Zeitung Heute : Hauptsache Vertrauen

Martin Gehlen

Mit einer gescheiterten Vertrauensfrage will der Kanzler den Weg zu Neuwahlen ebnen. Doch der Versuch ist riskant. Welche Szenarien wären nach der Abstimmung am Freitag möglich?

Szenario 1: Der Bundestag versagt dem Kanzler das Vertrauen, der Bundespräsident ermöglicht Neuwahlen.

Gerhard Schröder (SPD) hätte sein Ziel erreicht – das ist sein Wunschszenario. Vor der Abstimmung am Freitag im Bundestag wird der Bundeskanzler sein Vorgehen in einer 20-minütigen Erklärung politisch begründen. Gleichzeitig aber will er die Rede auch dazu nutzen, verfassungsrechtliche Bedenken nach Möglichkeit zu beseitigen. Der Erklärung des Regierungschefs folgt eine Aussprache, dann stimmen die Abgeordneten namentlich ab. Inzwischen zeichnet sich ab, dass sich bei den Sozialdemokraten und wahrscheinlich auch bei den Grünen eine größere Anzahl von Parlamentariern der Stimme enthalten wird. Schröder würde die Kanzlermehrheit deutlich verfehlen. Gemäß Artikel 68 des Grundgesetzes (GG) kann er dann Bundespräsident Horst Köhler die Auflösung des Bundestags und Neuwahlen vorschlagen. Der Bundespräsident muss innerhalb von 21 Tagen entscheiden, ob er dem Vorschlag des Kanzlers folgt. Stimmt er zu, wählen die Bürger voraussichtlich am 18. September ein neues Parlament und eine neue Regierung.

Szenario 2: Der Bundestag versagt dem Kanzler das Vertrauen, der Bundespräsident stimmt aber Neuwahlen nicht zu.

Wenn Horst Köhler nach 21 Tagen Bedenkzeit bekannt gibt, dass er das Parlament nicht auflöst, entstünde eine komplizierte politische Hängepartie. Der Kanzler hätte die Möglichkeit zurückzutreten – oder Rot-Grün müsste so weiter regieren, obwohl die Koalitionäre sich innerlich bereits auf Oppositionsarbeit eingestellt haben. In diesem Fall gäbe es bis zum regulären Wahltermin 2006 einen 15-monatigen politischen Stillstand. Wahrscheinlich würde sich die Koalition dann darauf verlegen, bereits eingeleitete Großreformen wie Hartz IV zum Laufen zu bringen – und gleichzeitig auf eine Besserung des Wirtschaftsklimas zu setzen. Die Autorität der Regierung wäre jedoch stark angeschlagen, ihre politische Durchsetzungskraft gleich null. Union und FDP wiederum müssten ihre Hoffnungen auf eine schnelle Regierungsübernahme in Berlin zunächst einmal begraben. Tritt der Kanzler dagegen zurück, müsste der Bundespräsident dem Parlament einen Kandidaten vorschlagen. Bekommt der Neue in drei Wahlgängen ebenfalls nicht die nötige Kanzlermehrheit, also 301 der 601 Stimmen, könnte Köhler das Parlament auflösen – diesmal nach Artikel 63 GG.

Szenario 3: Parteien oder Abgeordnete klagen gegen Neuwahlen. Das Bundesverfassungsgericht untersagt Neuwahlen.

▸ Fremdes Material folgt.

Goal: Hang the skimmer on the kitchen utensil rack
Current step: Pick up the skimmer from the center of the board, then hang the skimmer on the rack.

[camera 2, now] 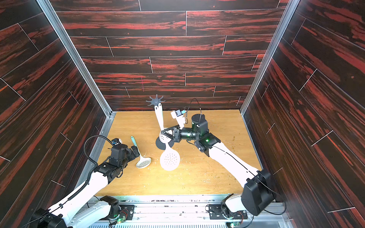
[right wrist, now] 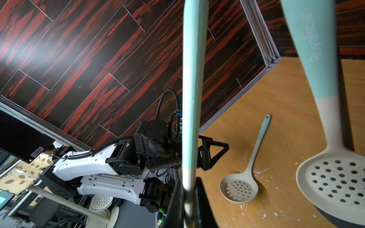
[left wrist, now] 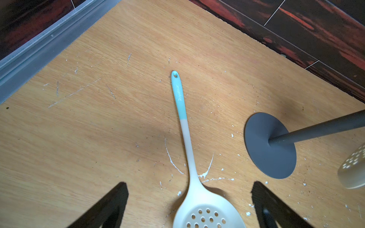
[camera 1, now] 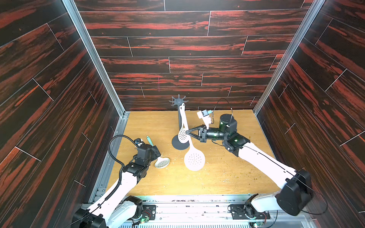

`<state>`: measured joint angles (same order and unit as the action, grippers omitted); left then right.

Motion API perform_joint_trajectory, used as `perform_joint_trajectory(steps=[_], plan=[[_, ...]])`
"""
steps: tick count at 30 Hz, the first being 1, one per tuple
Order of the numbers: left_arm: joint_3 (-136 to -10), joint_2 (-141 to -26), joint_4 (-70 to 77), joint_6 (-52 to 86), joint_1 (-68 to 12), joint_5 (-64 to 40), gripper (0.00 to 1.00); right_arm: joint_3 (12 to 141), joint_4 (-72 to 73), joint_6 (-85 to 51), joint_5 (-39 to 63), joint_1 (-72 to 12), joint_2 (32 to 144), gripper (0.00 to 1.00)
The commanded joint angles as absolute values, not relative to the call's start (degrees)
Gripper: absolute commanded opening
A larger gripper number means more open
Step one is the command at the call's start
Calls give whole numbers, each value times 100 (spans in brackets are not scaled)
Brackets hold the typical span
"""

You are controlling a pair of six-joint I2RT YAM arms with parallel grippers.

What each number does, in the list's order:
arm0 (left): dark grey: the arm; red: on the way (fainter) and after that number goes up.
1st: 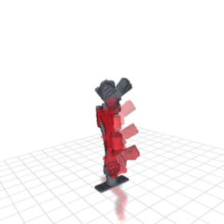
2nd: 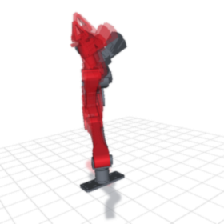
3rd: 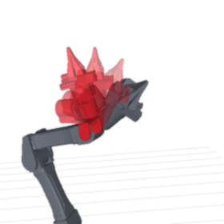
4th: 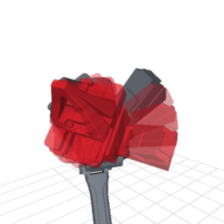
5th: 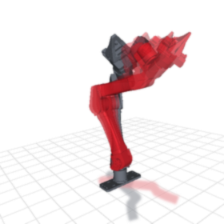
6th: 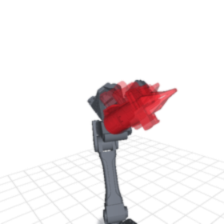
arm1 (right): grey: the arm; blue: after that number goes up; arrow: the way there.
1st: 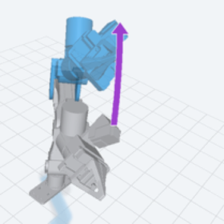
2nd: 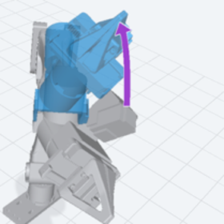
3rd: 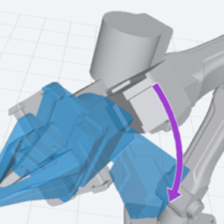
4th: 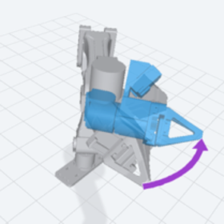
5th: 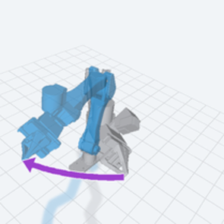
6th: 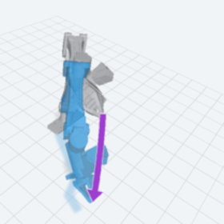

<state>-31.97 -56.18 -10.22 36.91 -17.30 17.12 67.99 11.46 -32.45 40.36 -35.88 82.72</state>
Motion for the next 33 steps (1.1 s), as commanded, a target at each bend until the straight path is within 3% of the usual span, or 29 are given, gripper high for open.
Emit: perform_joint_trajectory(steps=[1,33], plan=[[-3256,-5514,-990,3700,-1691,1696,100,6983,1509,-3370,4306,-3594,8323,0],[-3236,-5546,-877,3645,-1663,1459,100,6981,2304,-3902,4069,-3576,8932,0]])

Das wäre für alle Beteiligten der schwierigste Fall: Düpiert fühlen müssten sich nicht nur Bundeskanzler Schröder und seine rot-grüne Koalition, auch für Bundespräsident Horst Köhler wäre das eine schwere Niederlage. Denn er bekäme von Karlsruhe bescheinigt, in einer „politischen Leitentscheidung“ gegen das Grundgesetz verstoßen zu haben. Für die Bevölkerung entstünde der Eindruck, die höchsten Amtsträger im Staat hätten sich bei ihrem Vorgehen die Verfassung gerade so zurechtgebogen, wie sie sie politisch brauchen. Neben der politischen Agonie bis zur Wahl 2006 wären auch die höchsten Staatsmänner in ihrem öffentlichen Ansehen beschädigt. Kanzler Schröder allerdings könnte auch nach einem negativen Spruch aus Karlsruhe seinen vorzeitigen Rücktritt erklären.

Szenario 4: Der Bundestag spricht dem Kanzler das Vertrauen aus.

Dieses Szenario ist nicht sehr realistisch. Rot-Grün verfügt im Bundestag über eine hauchdünne Mehrheit von 304 der 601 Abgeordneten. Schon vier Enthaltungen reichten, um das Vertrauensvotum scheitern zu lassen. Diese Stimmen werden auf jeden Fall fehlen.